Il 9 volte iridato in moto e oggi pilota di auto ha raccontato storie e aneddoti
Marco Pezzoni
Pubblicato il 14 aprile 2026, 17:00 (Aggiornato il 15 apr 2026 alle 08:31)
Sono tanti gli aneddoti della vita e carriera di Valentino Rossi, tanti che alcuni non si conoscevano proprio. In occasione della puntata del podcast Tintoria il campione di Tavullia racconta vari dettagli della sua vita attuale e sopratutto di quella passata.
Rossi: l’Apecar e lo scooter sequestrati lo stesso giorno
Valentino apre il cassetto dei ricordi soffermandosi sull’Apecar e lo scooter, in particolare quando gli sono stati sequestrati dai carabinieri nella stessa giornata. “E’ un bel periodo della mia vita, avevo più o meno 15-16 anni e andavo a scuola a Pesaro; avrei dovuto prendere il tram che mi portava a Pesaro perché abitavo a Montecchio con mia mamma, solo che il tram faceva un giro più lungo, dovevo sempre partire 20-25 minuti prima e non facevo mai in tempo, e quindi dovevo andare sempre col motorino. Solo che andare a scuola a novembre, dicembre, gennaio e col motorino era freddo quindi mio babbo Graziano ha detto: "Perché non compriamo un'Ape? Così sei chiuso?" Da noi l'Ape era un mezzo per le persone anziane, quelli che facevano un po' più fatica con la patente, che dovevano andare nell'orto e quindi andavano con l'Ape. Quindi all'inizio non era proprio un mezzo da giovani; però ho deciso di ascoltare Graziano e siamo andati a prendere questa Ape e da lì è diventato un mezzo per i giovani, perché anche tutti i miei amici l'han comprata e, quindi, in quei tempi lì il bello era non tanto dove andavi, ma il viaggio anche per andare a Rimini a giocare a bowling, quindi, il viaggio era già arrivare con l'ape, a parte che ci vogliono 50 minuti, però era già un’avventura, tipo Indiana Jones."

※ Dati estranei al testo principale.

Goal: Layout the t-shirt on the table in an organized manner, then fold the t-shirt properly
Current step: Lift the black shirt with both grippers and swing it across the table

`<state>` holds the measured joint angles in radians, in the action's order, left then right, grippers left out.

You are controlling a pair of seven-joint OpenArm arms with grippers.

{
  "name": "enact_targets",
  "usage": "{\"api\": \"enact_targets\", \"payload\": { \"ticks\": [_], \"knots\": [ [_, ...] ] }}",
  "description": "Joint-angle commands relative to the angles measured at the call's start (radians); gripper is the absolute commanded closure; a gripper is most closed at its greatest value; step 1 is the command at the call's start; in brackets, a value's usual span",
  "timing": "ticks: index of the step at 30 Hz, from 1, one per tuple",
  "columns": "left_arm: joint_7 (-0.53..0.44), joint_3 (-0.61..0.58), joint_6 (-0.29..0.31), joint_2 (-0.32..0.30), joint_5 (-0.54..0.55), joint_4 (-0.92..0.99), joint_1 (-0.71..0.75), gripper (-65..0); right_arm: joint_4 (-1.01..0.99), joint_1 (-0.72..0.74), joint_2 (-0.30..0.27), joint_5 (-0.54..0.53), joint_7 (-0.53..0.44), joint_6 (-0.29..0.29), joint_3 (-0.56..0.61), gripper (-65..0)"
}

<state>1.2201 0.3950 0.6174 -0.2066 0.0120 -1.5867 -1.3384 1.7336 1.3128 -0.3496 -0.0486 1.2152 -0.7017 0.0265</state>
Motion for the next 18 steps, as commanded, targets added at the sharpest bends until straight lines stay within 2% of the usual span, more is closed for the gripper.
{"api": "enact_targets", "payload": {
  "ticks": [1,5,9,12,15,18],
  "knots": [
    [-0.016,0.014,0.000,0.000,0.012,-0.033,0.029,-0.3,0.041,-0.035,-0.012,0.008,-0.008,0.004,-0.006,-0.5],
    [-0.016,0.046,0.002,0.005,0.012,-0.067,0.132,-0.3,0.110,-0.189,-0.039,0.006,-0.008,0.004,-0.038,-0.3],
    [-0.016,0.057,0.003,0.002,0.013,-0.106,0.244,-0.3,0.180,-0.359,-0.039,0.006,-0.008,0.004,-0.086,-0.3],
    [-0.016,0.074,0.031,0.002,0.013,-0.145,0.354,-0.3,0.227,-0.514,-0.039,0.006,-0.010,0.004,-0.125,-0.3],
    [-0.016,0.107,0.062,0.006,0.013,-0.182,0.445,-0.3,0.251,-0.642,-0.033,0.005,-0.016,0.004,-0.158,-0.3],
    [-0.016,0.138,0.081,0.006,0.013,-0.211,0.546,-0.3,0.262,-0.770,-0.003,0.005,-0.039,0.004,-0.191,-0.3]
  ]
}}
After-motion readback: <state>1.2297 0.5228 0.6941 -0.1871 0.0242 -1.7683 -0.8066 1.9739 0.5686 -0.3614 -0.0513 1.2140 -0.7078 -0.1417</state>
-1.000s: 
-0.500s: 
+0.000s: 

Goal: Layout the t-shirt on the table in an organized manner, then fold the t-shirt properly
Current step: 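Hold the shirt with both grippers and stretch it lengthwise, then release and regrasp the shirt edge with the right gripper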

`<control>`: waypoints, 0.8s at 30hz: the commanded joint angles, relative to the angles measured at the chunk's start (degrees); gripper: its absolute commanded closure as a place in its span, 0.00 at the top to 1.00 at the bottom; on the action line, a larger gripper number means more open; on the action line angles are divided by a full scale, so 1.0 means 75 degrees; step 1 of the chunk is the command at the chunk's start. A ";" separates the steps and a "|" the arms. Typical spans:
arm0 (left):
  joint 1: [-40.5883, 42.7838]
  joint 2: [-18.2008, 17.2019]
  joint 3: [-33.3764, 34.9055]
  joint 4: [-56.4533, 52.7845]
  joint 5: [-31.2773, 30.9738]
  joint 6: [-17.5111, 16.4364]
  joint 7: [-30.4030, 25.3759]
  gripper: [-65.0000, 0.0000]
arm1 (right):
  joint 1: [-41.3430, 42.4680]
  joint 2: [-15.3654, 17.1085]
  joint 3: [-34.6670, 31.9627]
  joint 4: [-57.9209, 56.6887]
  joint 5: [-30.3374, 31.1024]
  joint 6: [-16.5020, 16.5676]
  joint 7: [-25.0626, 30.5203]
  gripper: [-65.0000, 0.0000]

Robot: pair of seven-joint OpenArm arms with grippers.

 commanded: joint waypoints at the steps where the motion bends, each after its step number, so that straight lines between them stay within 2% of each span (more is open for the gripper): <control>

"E quindi da lì si faceva un po' di bagarre, ci davamo le sportellate perché queste Ape erano vecchie, la mia tipo era del '79, come il mio anno, quindi, erano mezzi diciamo non che ci si poteva permettere di non tenere proprio al massimo. L'Ape poi è di lamiera. Quindi ci si poteva dare delle sportellate e poi nella pausa dalla mattina al pomeriggio ci trovavamo in un posto; quindi, chi parcheggiava per primo gli altri di solito gli parcheggiavano addosso andandogli a sbattere. Ci divertivamo così.”